What to produce ▸ Locate every line below that contains the word "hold" and copy it.

Dataset extract ▸
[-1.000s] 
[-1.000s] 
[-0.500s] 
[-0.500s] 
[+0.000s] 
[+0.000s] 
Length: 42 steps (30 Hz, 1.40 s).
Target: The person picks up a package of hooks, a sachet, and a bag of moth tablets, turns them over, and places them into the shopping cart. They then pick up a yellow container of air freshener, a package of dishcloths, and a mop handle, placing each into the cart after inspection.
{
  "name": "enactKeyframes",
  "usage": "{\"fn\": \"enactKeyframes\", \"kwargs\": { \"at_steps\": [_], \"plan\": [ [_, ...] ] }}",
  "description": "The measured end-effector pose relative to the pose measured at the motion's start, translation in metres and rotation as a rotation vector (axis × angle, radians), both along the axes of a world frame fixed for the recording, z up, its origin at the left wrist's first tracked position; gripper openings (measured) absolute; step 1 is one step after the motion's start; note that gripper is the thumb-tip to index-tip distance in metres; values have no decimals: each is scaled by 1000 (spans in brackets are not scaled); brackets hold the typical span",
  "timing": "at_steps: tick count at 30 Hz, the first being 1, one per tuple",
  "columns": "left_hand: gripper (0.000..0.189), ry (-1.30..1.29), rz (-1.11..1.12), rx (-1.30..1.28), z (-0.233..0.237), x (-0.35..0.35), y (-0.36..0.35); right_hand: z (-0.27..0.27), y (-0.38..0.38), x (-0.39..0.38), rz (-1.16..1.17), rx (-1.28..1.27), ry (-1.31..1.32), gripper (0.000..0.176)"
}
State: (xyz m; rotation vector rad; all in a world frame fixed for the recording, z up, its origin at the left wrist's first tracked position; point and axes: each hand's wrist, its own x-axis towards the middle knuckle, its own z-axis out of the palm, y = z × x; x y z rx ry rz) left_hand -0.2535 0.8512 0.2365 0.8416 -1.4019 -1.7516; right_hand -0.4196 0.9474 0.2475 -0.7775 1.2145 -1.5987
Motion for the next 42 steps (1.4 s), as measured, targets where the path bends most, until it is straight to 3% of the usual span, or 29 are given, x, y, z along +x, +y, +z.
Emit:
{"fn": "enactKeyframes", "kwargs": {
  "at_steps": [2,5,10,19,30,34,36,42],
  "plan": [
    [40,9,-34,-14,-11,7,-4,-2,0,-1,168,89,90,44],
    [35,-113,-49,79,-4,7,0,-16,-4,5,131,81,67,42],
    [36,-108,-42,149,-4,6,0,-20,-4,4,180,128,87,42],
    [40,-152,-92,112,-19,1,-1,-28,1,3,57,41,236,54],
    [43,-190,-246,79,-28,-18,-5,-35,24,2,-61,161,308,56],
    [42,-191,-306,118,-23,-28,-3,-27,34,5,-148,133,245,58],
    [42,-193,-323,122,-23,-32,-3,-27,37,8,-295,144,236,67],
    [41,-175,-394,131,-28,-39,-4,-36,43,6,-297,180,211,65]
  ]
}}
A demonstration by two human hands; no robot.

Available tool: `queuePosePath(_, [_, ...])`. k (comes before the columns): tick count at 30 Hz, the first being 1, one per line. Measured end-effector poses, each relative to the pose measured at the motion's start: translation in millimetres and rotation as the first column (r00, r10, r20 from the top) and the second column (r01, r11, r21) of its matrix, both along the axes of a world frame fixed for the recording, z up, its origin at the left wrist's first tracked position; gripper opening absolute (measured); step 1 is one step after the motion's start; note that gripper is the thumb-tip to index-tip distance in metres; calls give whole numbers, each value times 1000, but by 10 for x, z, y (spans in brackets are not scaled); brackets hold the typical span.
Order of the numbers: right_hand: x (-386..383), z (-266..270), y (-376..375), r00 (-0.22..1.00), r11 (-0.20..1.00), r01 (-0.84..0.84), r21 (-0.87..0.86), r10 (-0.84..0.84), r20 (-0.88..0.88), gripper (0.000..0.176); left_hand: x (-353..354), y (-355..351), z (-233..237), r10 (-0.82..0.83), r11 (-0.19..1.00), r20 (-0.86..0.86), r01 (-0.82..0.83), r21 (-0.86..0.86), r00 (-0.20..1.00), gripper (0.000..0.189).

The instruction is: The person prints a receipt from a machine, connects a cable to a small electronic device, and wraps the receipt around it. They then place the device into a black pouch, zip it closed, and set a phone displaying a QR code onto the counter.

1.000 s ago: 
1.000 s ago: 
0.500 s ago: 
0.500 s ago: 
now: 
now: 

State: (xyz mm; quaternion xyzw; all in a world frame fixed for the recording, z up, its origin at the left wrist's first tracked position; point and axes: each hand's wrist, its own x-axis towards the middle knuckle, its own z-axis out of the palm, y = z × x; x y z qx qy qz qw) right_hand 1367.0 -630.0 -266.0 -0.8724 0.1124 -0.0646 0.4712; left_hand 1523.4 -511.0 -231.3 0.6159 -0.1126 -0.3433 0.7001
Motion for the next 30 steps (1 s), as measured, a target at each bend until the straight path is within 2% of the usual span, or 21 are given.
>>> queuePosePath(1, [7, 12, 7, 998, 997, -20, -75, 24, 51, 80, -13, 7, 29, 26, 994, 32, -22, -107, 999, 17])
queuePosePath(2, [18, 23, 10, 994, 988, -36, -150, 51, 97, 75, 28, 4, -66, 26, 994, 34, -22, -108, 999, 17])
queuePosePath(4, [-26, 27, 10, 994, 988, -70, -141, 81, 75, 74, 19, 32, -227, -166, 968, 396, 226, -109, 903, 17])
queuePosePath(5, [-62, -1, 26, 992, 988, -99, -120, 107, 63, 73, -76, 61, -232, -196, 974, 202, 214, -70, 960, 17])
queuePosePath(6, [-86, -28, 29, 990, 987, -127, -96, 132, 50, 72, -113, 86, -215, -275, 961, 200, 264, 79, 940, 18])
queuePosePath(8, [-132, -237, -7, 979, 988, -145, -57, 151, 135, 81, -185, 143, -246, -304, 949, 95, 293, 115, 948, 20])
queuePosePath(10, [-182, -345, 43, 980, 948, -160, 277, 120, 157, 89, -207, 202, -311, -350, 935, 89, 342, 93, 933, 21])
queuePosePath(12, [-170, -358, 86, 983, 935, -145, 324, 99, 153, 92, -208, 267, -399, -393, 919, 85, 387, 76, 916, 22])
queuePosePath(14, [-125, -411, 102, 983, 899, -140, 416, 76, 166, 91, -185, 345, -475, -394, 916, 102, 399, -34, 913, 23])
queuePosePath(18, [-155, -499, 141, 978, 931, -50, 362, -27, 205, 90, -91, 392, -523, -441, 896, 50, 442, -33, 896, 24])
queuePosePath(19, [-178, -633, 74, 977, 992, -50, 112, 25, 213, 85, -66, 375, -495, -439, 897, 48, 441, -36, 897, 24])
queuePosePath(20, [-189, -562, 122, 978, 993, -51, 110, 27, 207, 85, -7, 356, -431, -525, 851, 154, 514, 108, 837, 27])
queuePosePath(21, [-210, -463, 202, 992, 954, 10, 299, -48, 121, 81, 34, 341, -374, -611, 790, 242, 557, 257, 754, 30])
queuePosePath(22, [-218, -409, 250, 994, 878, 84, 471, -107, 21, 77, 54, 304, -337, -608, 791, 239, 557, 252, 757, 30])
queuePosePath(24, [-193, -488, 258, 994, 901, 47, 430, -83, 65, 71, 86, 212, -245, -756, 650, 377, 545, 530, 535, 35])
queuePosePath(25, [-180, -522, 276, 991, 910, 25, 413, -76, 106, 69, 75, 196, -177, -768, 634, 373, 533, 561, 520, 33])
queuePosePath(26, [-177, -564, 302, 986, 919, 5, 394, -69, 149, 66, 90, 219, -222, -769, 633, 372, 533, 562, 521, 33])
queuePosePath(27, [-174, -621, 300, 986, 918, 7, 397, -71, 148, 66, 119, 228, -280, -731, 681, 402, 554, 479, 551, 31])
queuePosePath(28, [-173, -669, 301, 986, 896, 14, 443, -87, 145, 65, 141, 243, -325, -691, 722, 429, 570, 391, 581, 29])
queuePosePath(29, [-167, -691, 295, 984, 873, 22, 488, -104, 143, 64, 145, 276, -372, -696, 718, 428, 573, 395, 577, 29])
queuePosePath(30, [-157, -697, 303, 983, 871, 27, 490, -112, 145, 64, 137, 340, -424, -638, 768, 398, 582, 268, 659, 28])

Result for this exercise ▸
  "description": "The measured end-effector pose relative to the pose measured at the motion's start, translation in metres and rotation as a rotation vector (axis × angle, radians), both along the axes of a world frame fixed for the recording, z up, its origin at the left wrist's first tracked position; gripper openings (measured) absolute; step 1 is one step after the motion's start; note that gripper is the thumb-tip to index-tip distance in metres; values have no decimals: each is scaled by 1000 (spans in brackets are not scaled); brackets hold the typical span",
Available tool: `queuePosePath(_, [_, ...])`. k (comes before the columns): tick count at 30 Hz, the first being 1, one per line. Measured end-effector poses, each relative to the pose measured at the motion's start: translation in millimetres and rotation as the first column (r00, r10, r20 from the top) and the second column (r01, r11, r21) of its matrix, both along the axes of a world frame fixed for the recording, z up, its origin at the left wrist's first tracked position; gripper opening absolute (measured); step 1 is one step after the motion's start; note that gripper is the thumb-tip to index-tip distance in metres; calls give whole numbers, each value times 1000, but by 10 for x, z, y (spans in brackets are not scaled); brackets hold the typical span.

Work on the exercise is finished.